La politica una volta aveva una sua grammatica, una semantica codificata, linguaggi che somigliavano a quelli della comunicazione non verbale ma che avevano una loro sintassi stringente. Quasi uno stigma scientifico. Oggi non si sa. Per esempio: questo strano balletto tra Salvini e Di Maio, interpuntato da perline d’amorosi sensi, mentre, però, rischiano lo strabismo di Venere strizzando gli occhi ai sodali del centrodestra da un lato e al Pd dei renitenti dall’altro, per una grammatica politica collaudata avrebbe potuto significare solo una cosa: hanno in tasca l’accordo per governare insieme e stanno a fare un poco d’ammuina.
Perché Salvini un pò di soddisfazione la deve pur dare ai suoi alleati e poi, quando si porta appresso tutto il centrodestra, può rivendicare la sua leadership d’area e la primazia elettorale per negoziare a suo favore. Di Maio, invece, ha studiato – solo un ripasso veloce, in verità – i due forni di Andreotti e sa bene che, solo se si porta dietro tutto il Pd può contare su numeri sufficienti per governare e quei numeri, anche se puntasse sulla (improbabile) scissione dei democrat, non ci sono perché Renzi glieli farà mancare sempre.

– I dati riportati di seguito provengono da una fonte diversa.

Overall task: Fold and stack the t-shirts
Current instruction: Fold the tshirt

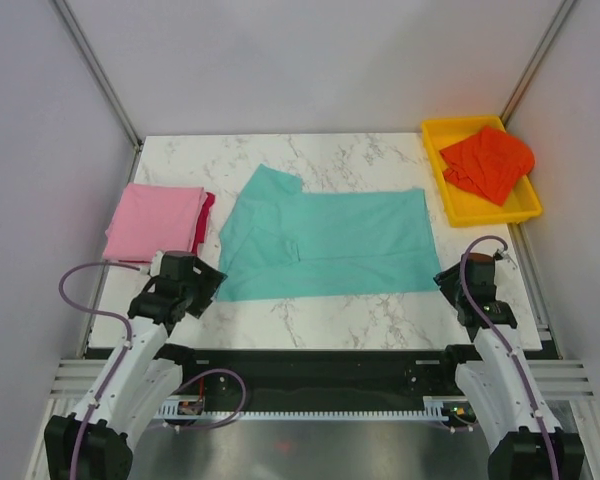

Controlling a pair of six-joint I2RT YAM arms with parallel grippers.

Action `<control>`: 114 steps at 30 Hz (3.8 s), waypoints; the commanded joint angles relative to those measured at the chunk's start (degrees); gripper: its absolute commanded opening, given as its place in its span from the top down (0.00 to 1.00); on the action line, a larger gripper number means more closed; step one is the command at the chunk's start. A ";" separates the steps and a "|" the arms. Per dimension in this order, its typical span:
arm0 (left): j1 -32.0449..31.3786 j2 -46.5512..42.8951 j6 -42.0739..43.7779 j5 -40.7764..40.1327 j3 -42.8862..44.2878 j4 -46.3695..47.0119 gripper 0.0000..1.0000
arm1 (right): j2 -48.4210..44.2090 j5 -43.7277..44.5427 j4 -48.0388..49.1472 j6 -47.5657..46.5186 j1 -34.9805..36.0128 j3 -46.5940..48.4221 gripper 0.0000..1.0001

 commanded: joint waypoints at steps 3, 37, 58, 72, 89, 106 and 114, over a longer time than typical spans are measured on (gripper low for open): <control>0.17 -1.94 0.98 -0.81 5.98 -9.91 0.11 | -6.14 1.04 -6.76 -3.88 -0.20 4.55 0.43; 0.53 74.49 24.01 10.26 69.87 23.56 0.04 | 71.36 4.29 13.10 -19.18 4.90 61.51 0.46; 2.11 102.73 19.45 14.48 97.39 21.19 0.16 | 80.43 9.92 14.69 -20.06 4.90 67.57 0.54; 2.02 104.76 21.29 12.02 98.01 18.56 0.32 | 82.10 8.78 13.28 -20.15 4.90 68.01 0.63; 1.76 104.41 21.82 10.61 96.87 13.98 0.57 | 82.80 9.65 12.23 -20.59 4.90 68.80 0.65; 1.05 103.35 24.10 9.82 94.94 13.80 0.65 | 83.50 10.44 11.87 -20.85 4.90 69.51 0.63; 1.05 102.13 25.42 9.74 95.29 14.42 0.98 | 84.29 10.54 11.35 -21.64 4.90 70.65 0.81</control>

Dunque, in mancanza di altre sponde l’unica quadratura possibile del cerchio di governo sarebbe quella del menage pop: Lega-Cinque Stelle. Ma andrà veramente così? Qualche dubbio ci sarebbe. Intanto per l’assetto asimmetrico delle due forze in campo: i Cinque Stelle hanno avuto quasi il doppio dei voti e dei seggi della Lega e difficilmente rinuncerebbero alla egemonia nel governo, a partire dal Presidente. Anche perché il corpo elettorale pentastellato, svezzato con le parole d’ordine definitive e “a vocazione maggioritaria” dei suoi capi, ben difficilmente accetterebbe leadership di governo diverse da Di Maio senza congetturare su inciuci e tradimenti. D’altro canto Salvini, restringendo l’opzione di governo solo a Di Maio, mette nel conto che un Esecutivo 5 Stelle-Lega ad egemonia grillina, con una maggioranza di partenza di solo 35 deputati e 14 senatori, e l’opposizione di quasi la metà del parlamento, rischierebbe di costargli molto più di quanto non prometta di fargli guadagnare: governare non porta solo benefici, anzi, e se non sei manco tu il capo perché farlo?
Allora, che grammatica politica stanno adoperando Gigino e Matteo? La verità è che entrambi sono schiacciati sull’unica opzione dell’abbraccio, come nel murale che li immortalava nel bacio brezneviano. A meno di un improbabile ripensamento dei pentastellati sull’apporto di Berlusconi, peraltro già apprezzato al Senato con il voto alla presidente Casellati. Ma l’opzione del co-governo non prevede un’egemonia bicefala. Dunque pensare a consultazioni labirintiche con giri a vuoto per un altro po’ non è difficile. Pensare che alla foce di questo tran tran ci sia un governo di minoranza estraneo alla politica, non è un’eresia. Su una cosa, però, c’è da scommettere, ovvero che Matteo e Gigino siano già d’accordo: smantellare il Rosatellum per fare una legge elettorale maggioritaria. Come l’Italicum.